Hay señales que anuncian su Llegada, mas no hay acuerdo sobre ellas. El fuego azul es la más común, aunque yo assimismo he oído hablar de vino que tórnase vinagre, de ceguera, de cultivos que marchítanse, de tormentas impropias de la estación, de preñeces interrumpidas y del sol escureciéndose en el cielo.
En suma, que pareciéronme un tema de Estudio Desalentador e Infructuoso.
Cerré el libro. «Desalentador e infructuoso» me sonaba de algo.
Lo peor no era que ya sabía todo lo que estaba escrito en aquella entrada, sino que era la mejor fuente de información que había descubierto en más de un centenar de largas horas de búsqueda.
Interludio: papeles
Kvothe alzó una mano, y Cronista levantó la pluma del papel.
– Hagamos una breve pausa aquí -propuso Kvothe, y señaló la ventana con un movimiento de la cabeza-. Veo a Cob bajando por la calle.
Se puso de pie y se sacudió el delantal.
– ¿Qué os parece si os tomáis los dos un momento para serenaros? -Apuntó con el mentón a Cronista-. Por la cara que tienes, se diría que estabas haciendo algo que no deberías. -Fue con calma hasta detrás de la barra-. Aunque nada podría estar más lejos de la verdad, por supuesto.
»Cronista, estás aburrido, esperando trabajo. Por eso has sacado tus cosas de escribir. Lamentas estar atrapado y sin caballo en este pueblo de mala muerte. Pero aquí estás, y piensas sacarle partido a la situación.
– ¡Oh! ¡Dame algo a mí también! -exclamó Bast con una sonrisa.

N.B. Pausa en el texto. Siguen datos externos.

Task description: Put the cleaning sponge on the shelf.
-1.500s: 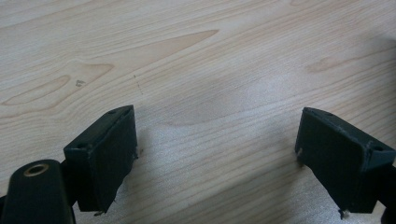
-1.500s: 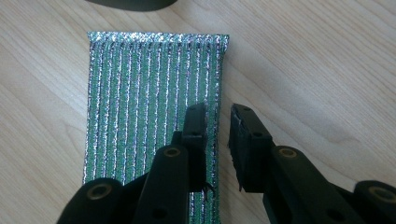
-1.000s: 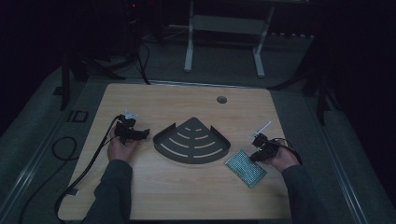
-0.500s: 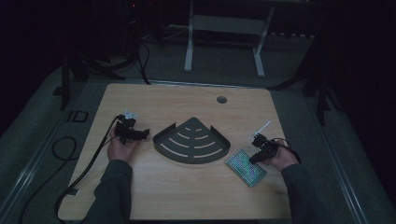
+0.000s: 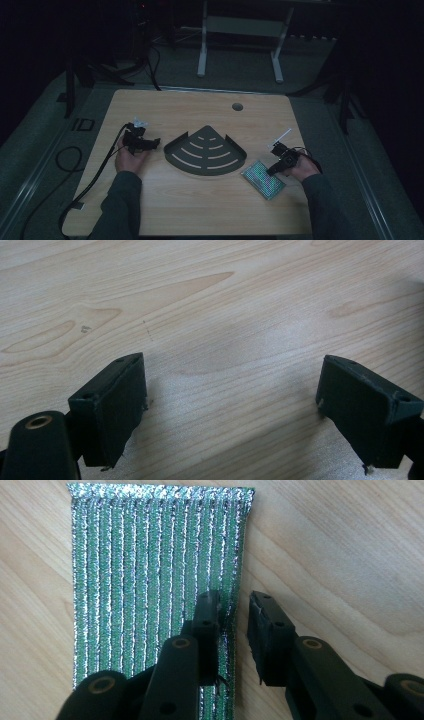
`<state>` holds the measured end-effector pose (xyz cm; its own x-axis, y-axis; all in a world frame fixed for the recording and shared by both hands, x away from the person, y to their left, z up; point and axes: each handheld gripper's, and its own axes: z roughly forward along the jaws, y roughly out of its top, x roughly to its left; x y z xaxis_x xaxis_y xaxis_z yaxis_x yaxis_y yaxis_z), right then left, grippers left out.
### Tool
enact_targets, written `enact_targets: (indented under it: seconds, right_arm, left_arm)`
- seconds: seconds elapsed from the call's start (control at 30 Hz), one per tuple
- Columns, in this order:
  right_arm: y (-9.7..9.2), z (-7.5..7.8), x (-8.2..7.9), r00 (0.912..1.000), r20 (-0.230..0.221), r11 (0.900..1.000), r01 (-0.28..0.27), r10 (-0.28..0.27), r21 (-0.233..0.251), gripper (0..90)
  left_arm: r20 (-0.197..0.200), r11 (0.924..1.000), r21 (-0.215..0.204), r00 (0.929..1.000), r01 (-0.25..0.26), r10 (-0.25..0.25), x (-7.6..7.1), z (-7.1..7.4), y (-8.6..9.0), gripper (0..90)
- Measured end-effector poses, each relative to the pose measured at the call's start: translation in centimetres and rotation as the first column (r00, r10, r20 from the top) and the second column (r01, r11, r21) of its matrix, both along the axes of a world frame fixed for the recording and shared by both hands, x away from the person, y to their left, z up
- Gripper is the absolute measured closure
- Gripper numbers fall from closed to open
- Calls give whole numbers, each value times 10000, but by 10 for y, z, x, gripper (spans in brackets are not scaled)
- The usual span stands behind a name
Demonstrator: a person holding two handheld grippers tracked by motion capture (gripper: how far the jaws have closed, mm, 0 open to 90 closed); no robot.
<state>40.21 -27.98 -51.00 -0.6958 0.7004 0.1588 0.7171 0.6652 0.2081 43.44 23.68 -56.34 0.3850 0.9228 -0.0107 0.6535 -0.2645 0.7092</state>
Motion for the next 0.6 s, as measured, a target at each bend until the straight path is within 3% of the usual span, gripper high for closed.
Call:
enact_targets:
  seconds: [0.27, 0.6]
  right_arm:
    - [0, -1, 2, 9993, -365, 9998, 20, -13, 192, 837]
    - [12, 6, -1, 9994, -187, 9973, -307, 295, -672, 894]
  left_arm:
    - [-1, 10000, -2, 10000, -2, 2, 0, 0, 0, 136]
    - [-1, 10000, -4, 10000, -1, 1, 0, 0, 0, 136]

– Aprovecha tu potencial, Bast -dijo Kvothe-. Estás bebiendo con nuestro único cliente porque eres un holgazán sin remedio al que a nadie se le ocurriría jamás pedir que lo ayudara en el campo.
Bast seguía sonriendo.
– Y ¿también estoy aburrido?
– Claro que sí, Bast. ¿Cómo vas a estar? -Dobló el trapo de hilo y lo puso sobre la barra-. Yo, en cambio, estoy demasiado ocupado para aburrirme. Voy de un lado para otro realizando las mil pequeñas tareas que hacen funcionar esta posada. -Los miró a los dos-. Recuéstate en la silla, Cronista. Bast, ya que no puedes parar de sonreír, al menos empieza a contarle a nuestro amigo la historia de los tres sacerdotes y la hija del molinero.
– Esa sí que es buena -dijo Bast ensanchando un poco más la sonrisa.
– ¿Ya sabe cada uno cuál es su papel? -Kvothe cogió el trapo de la barra y entró en la cocina diciendo-: Entra el viejo Cob por la izquierda del escenario.
Se oyó un rumor de pasos en el porche de madera, y el viejo Cob entró pisando fuerte, enojado, en la posada Roca de Guía. Miró más allá de la mesa donde Bast seguía sonriendo y gesticulando para acompañar algún relato, y se dirigió a la barra.
– ¿Hola? Kote, ¿estás ahí?
Al cabo de un segundo, el posadero salió con presteza de la cocina, secándose las manos con el delantal.